Saturday, December 19, 2020

Can I help you?

The Living Room

I was 14, when a friend I was with got caught stealing a double Chicago album in the Willow Oaks Shopping Center just before Christmas. He was older and his father was a famous Air Force Ace as well as Thunderbird pilot. My friend was detained by the store and police were called.

That afternoon the Ace visited my home with his son. I was called downstairs by my father and we all sat in our living room with Danish furniture and a white Flokati rug. My fathers paintings were everywhere. Some were, I like to think, tasteful nudes. I don't think the Ace painted.

He told my father his son was arrested for shoplifting and that I was I with him. My father, who didn't have much use for me at this age, sat on the edge of the sofa and looked my way. "Is that true?" he asked. "Yes." I said, and said nothing more. There was silence and I looked at my friend who was staring at the Flokati rug.

The Ace suggested I was the lookout and that it was probably my idea to steal the Chicago album. My father turned to me and I told him I didn't even like Chicago, that my friend had been stealing anything that wasn't nailed down for as long as I knew him, and that he told me about stuff he stole before he ever met me.

My father, a major, turned to the Ace, a colonel, and said, "There you go." The Ace looked at his son and asked if it was true. The son nodded. The Ace suddenly looked small and dark in our bright living room. He left with his son taking the dark with him. Nothing else was said by my father.

40 years later I still obsess over shoplifting paranoia.
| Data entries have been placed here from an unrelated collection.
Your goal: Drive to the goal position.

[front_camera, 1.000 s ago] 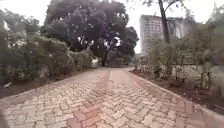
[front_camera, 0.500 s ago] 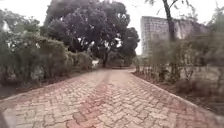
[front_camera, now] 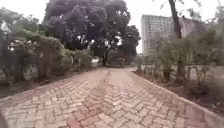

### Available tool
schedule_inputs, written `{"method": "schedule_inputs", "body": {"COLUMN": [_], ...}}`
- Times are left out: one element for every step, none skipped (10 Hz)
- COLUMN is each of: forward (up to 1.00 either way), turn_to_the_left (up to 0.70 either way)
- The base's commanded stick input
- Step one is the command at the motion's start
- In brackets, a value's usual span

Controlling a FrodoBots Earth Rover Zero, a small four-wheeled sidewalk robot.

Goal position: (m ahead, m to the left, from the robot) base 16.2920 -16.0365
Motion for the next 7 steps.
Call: {"method": "schedule_inputs", "body": {"forward": [0.70,0.70,0.70,0.70,0.70,0.70,0.70], "turn_to_the_left": [0.00,0.00,0.00,0.00,0.00,0.00,0.00]}}
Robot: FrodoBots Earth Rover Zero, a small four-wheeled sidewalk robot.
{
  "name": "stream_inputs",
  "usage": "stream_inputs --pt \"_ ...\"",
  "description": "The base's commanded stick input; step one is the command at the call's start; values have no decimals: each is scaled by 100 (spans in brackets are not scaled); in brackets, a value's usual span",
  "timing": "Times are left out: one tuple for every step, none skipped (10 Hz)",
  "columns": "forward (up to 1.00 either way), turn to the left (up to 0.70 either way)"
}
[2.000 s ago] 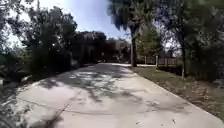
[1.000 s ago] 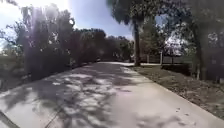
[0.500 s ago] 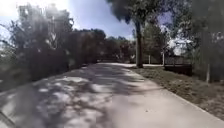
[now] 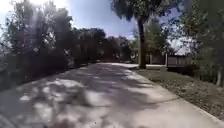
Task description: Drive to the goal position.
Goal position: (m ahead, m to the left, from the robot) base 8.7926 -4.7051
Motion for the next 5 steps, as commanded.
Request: stream_inputs --pt "85 0" --pt "85 0" --pt "85 0" --pt "85 0" --pt "85 0"
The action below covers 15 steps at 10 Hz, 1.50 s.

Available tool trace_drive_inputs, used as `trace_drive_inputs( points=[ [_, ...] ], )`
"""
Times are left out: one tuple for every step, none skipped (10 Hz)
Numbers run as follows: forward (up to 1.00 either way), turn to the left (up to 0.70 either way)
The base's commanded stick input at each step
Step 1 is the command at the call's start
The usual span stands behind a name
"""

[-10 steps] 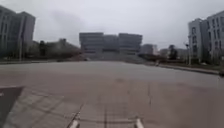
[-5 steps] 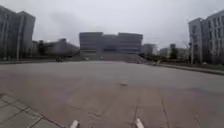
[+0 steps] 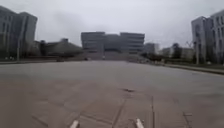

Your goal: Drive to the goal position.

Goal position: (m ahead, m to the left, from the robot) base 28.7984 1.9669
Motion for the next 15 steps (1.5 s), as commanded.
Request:
trace_drive_inputs(
  points=[
    [1.0,-0.2],
    [1.0,0.0],
    [1.0,-0.08],
    [1.0,-0.24],
    [1.0,-0.14],
    [1.0,0.0],
    [1.0,0.0],
    [1.0,0.0],
    [1.0,0.0],
    [1.0,0.0],
    [1.0,0.0],
    [1.0,0.0],
    [1.0,0.0],
    [1.0,-0.4],
    [1.0,-0.4]
  ],
)
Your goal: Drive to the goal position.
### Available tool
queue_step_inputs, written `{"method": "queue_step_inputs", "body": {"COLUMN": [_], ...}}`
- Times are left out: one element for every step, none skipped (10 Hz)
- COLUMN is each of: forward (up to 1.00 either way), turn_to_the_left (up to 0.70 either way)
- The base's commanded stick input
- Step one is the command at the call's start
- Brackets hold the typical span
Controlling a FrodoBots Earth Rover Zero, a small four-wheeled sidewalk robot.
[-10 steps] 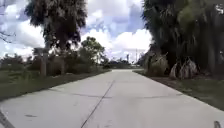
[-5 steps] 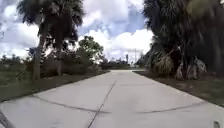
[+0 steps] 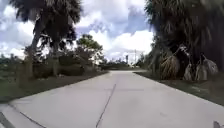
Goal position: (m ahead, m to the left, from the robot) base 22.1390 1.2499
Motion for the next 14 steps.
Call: {"method": "queue_step_inputs", "body": {"forward": [1.00,1.00,1.00,1.00,1.00,1.00,1.00,1.00,1.00,1.00,1.00,1.00,1.00,1.00], "turn_to_the_left": [0.00,0.00,0.00,0.00,0.00,0.00,0.00,0.00,0.00,0.00,0.00,0.00,0.00,0.00]}}
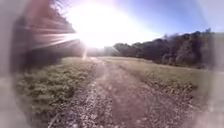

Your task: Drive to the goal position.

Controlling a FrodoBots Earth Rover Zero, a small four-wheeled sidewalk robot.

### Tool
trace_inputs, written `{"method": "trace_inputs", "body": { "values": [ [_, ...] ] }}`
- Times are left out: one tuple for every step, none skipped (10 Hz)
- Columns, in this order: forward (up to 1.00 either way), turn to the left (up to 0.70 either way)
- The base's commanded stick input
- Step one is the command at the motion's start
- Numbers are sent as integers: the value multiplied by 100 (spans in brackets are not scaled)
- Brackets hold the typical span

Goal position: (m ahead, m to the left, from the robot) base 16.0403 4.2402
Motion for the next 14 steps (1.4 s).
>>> {"method": "trace_inputs", "body": {
  "values": [
    [85, 0],
    [85, 0],
    [85, 0],
    [85, 0],
    [85, 0],
    [85, 0],
    [85, 0],
    [85, 0],
    [85, 0],
    [85, -9],
    [85, -22],
    [85, -29],
    [85, 0],
    [85, 0]
  ]
}}
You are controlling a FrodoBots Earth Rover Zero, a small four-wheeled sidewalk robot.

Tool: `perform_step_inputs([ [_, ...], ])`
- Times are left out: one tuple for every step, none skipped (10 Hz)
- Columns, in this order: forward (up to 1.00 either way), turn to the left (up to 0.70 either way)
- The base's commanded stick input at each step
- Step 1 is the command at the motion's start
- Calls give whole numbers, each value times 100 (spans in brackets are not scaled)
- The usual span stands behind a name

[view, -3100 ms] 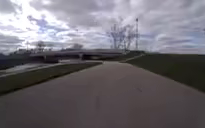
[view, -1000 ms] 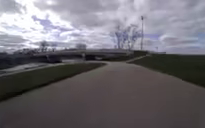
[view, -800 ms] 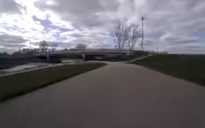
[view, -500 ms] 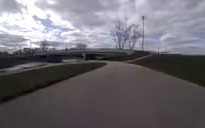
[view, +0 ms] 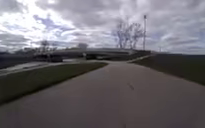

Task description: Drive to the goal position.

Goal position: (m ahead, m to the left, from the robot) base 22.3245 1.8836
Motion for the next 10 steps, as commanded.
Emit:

If I don't buy something a feeling of dread comes over me. I'll be stopped. Questioned. Accused. By a famous Ace. And then I remember my father... and how bright it was in that living room.

Wednesday, September 16, 2020

1972

The Trad in '72


My Inspiration: Soul Train...

and my cousin's Esquire Magazine Oct 1970

I got a Nehru jacket the same year, man. Smoking cigarettes with Friday Shinnaberry in the junior high parking lot -- Mary Willersdorf comes over and asks for a Hampton Police Cadet Corps t shirt. The one with the short sleeves. Mary has the biggest breasts of any girl in 9th grade, but her face is a little smushed in. You know? Like one of those little dogs, her nose almost meets her chin. Not that it matters.

At home I find an extra t shirt. Size small. I laugh to myself. Mary calls and I take the kitchen wall phone receiver into the bathroom and close the door. She asks if I'll bring the t shirt to her house now since her parents are gone and won't be back for a couple hours. She'll try it on for me. I tell her it's a small. She tells me that's okay. It should fit. I tell her I'm on my way. I walk outta the bathroom. I'm dizzy. I'm scared. I'm so happy. I'm putting the receiver back and there's my mother.

"Yeah, well... I'm just heading over to Scott's house. He wanted a police cadet t shirt..." "You're not going anywhere. I heard you and you are not going to that girl's house." "You were...eaves dropping ?!" I turn it around and am pretty proud of myself and my vocabulary. After all, there's a lot at stake here. I add, "Can't I have any privacy in my own house?" That's good. I actually sound like a grown up. She snaps back, "No, you can't have any privacy and this is my house."

It's slipping away. What was there in the palm of my hand is turning into another fantasy for the palm. I can see Mary Willersdorf in that small t shirt running towards me while screaming her parents are gone. A lawn sprinkler comes on and 'Police Cadet' lettering folds into wet cleavage and dark areola while an early Fall chill marks the exclamation points. I wish my parents were gone, but there's always at least one of 'em hanging around. Minding my business.

Tuesday, March 31, 2020

1970's Chicks: Penthouse

August 1972

In my book, the most interesting women's attire to come out of the '70s.
Update: The three Penthouse covers were in violation of the Blogger Content Policy for adult content. Rather than mark this blog as "adult" I have removed the images.